- [Action item]: The answer must consist of every line in the records that contains the word "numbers".

-- Opening Marker --

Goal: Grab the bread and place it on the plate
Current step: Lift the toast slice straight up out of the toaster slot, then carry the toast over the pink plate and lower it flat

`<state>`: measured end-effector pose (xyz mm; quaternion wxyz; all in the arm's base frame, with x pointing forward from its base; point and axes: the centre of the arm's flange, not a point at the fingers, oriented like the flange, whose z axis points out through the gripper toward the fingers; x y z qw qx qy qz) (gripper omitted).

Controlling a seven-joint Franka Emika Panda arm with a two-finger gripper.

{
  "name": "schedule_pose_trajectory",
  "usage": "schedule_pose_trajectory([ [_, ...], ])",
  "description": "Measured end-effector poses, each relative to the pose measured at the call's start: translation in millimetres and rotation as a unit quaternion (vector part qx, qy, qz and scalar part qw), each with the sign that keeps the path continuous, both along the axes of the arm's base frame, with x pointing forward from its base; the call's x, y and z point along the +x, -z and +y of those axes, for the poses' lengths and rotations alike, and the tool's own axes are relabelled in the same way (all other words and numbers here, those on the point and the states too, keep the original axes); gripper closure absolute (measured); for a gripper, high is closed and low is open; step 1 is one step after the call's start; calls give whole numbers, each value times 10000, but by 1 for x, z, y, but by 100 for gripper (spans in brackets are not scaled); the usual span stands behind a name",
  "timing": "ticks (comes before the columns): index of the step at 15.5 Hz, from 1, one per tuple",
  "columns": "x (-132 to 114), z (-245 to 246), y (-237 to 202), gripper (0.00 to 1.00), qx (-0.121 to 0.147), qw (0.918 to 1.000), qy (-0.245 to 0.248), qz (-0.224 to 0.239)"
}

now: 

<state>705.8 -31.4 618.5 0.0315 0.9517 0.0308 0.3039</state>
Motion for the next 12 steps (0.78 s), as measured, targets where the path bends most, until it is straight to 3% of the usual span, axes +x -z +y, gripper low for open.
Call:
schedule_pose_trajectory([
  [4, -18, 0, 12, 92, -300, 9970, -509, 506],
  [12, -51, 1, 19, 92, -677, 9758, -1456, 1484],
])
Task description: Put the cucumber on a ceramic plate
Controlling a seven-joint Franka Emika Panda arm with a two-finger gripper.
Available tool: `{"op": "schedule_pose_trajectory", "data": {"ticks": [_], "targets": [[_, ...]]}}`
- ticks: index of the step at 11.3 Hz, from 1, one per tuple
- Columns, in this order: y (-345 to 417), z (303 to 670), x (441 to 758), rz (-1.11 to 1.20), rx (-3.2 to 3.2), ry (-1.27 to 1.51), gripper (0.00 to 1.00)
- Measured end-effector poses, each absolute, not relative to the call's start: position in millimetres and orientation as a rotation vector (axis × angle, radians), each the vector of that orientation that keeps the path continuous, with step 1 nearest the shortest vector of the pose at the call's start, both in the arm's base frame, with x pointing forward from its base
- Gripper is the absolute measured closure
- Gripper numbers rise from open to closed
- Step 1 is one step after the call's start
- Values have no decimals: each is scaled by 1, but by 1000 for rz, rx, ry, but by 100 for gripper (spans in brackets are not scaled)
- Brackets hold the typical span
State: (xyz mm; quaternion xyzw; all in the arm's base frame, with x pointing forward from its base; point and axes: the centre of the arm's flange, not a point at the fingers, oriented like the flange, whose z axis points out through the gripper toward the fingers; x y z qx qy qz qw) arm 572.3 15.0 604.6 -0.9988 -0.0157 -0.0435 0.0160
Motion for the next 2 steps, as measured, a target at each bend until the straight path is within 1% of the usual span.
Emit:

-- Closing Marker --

- [Result]:
  "description": "Measured end-effector poses, each relative to the pose measured at the call's start: translation in millimetres and rotation as a unit quaternion (vector part qx, qy, qz and scalar part qw), each with the sign that keeps the path continuous, both along the axes of the arm's base frame, with x pointing forward from its base; the call's x, y and z point along the +x, -z and +y of those axes, for the poses' lengths and rotations alike, and the tool's own axes are relabelled in the same way (all other words and numbers here, those on the point and the states too, keep the original axes); gripper closure absolute (measured); for a gripper, high is closed and low is open; step 1 is one step after the call's start; calls give whole numbers, each value times 10000, but by 1 for x, z, y, but by 100 for gripper (spans in brackets are not scaled); the usual span stands behind a name",
- Gripper numbers rise from open to closed

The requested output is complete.